It was half-past nine, and half Llandudno was afoot on the Parade and discussing the storm—a storm unparalleled, it seemed, in the month of August. At any rate, people who had visited Llandudno yearly for twenty-five years declared that never had they witnessed such a storm. If the tide had not been out the Parade would have been uninhabitable. The new lifeboat had gone forth, amid cheers, about six o'clock to a schooner in distress near Rhos. And at eight o'clock a second lifeboat (an old one which the new one had replaced and which had been bought for a floating warehouse by an aged fisherman) had departed to the rescue of a Norwegian barque, the Hjalmar, round the bend of the Little Orme.

"Let's go on the pier," said Denry. "It will be splendid."

He was not an hour in the town, and yet was already hanging expense!

"They 've closed the pier," the girls told him.

But when in the course of their meanderings among the excited crowd under the gas-lamps they arrived at the pier-gates, Denry perceived figures on the pier.

"They 're sailors and things, and the Mayor," the girls explained.

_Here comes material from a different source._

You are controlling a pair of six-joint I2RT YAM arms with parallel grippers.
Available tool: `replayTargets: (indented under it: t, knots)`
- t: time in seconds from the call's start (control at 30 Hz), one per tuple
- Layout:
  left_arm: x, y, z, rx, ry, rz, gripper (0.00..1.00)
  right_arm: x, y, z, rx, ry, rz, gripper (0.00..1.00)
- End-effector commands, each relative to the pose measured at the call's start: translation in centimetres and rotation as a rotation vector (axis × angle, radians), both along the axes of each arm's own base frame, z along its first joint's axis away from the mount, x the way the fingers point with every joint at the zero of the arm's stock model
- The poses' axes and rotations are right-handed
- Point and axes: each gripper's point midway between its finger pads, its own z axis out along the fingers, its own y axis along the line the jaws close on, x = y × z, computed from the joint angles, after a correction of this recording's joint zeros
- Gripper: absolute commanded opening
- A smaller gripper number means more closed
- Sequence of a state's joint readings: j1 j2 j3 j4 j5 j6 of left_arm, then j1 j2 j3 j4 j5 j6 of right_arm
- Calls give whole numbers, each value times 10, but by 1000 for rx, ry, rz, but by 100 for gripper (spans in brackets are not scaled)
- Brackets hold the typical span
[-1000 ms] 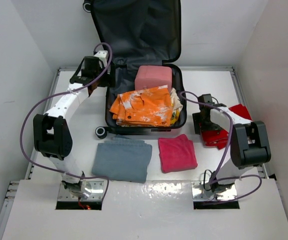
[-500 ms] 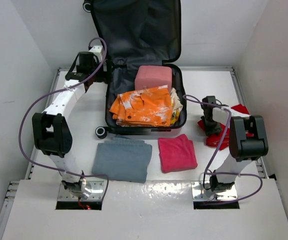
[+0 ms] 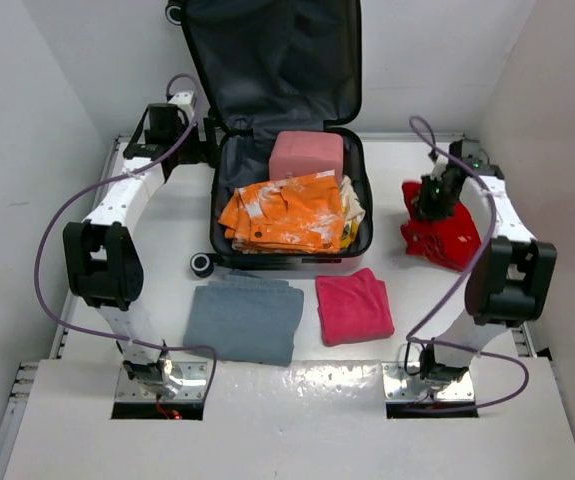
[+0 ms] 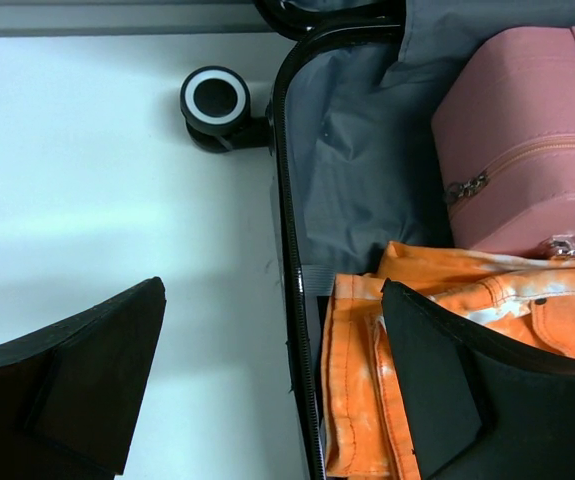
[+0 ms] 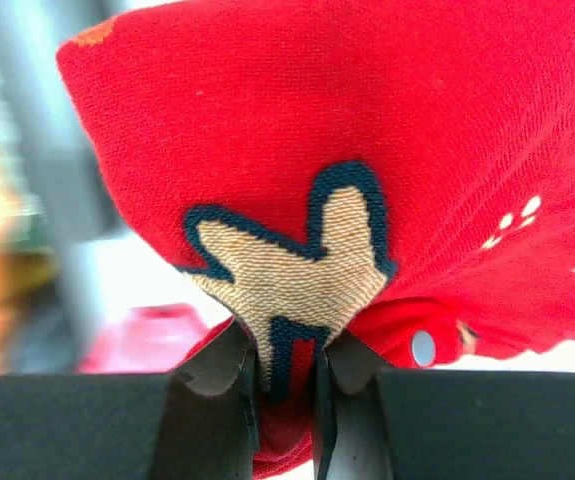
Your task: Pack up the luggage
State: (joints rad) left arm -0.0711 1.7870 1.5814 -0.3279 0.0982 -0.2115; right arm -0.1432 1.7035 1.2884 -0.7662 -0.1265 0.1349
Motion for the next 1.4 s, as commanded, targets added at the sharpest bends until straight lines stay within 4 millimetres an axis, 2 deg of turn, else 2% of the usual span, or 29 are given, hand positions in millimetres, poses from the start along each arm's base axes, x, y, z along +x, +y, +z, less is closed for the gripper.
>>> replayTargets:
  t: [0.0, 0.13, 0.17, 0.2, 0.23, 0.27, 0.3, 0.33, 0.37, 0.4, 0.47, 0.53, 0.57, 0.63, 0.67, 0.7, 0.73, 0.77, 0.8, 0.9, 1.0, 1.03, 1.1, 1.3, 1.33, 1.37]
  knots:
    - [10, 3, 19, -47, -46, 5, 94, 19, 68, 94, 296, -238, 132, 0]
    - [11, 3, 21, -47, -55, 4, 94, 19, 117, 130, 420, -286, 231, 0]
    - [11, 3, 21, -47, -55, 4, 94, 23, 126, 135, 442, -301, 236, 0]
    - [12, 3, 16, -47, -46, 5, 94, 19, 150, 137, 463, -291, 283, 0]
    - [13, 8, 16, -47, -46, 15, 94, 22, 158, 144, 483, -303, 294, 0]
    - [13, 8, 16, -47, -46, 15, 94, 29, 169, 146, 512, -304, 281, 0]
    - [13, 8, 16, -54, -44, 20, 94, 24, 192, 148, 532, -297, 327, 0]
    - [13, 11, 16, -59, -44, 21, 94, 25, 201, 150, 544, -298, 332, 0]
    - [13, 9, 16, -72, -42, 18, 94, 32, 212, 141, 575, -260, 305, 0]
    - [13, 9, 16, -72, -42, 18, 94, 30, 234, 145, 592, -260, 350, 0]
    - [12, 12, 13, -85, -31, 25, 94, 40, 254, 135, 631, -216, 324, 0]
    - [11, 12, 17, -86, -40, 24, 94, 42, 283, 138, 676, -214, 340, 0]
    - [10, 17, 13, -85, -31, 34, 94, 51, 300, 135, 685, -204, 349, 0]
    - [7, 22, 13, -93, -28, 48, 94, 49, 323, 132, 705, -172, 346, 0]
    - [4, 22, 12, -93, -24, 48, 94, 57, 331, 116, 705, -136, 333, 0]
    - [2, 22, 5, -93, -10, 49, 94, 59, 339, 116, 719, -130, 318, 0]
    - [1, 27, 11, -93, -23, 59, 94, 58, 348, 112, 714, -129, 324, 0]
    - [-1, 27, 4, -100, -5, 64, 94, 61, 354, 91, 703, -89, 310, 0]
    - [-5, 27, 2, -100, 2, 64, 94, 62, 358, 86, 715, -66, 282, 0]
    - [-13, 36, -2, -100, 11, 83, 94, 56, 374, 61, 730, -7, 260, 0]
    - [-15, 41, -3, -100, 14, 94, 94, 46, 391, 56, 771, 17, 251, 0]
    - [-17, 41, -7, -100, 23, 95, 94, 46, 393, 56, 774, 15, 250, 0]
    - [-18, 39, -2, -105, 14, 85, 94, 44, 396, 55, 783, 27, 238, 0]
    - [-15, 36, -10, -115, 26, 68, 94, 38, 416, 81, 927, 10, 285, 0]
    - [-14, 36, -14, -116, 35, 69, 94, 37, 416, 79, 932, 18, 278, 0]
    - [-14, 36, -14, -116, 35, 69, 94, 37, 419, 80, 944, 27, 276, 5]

"Pooh!" said Denry, fired.

He approached the turnstile and handed a card to the official. It was the card of an advertisement agent of the Staffordshire Signal, who had called at Brougham Street in Denry's absence about the renewal of Denry's advertisement.

"Press," said Denry to the guardian at the turnstile, and went through with the ease of a bird on the wing.

"Come along," he cried to the girls.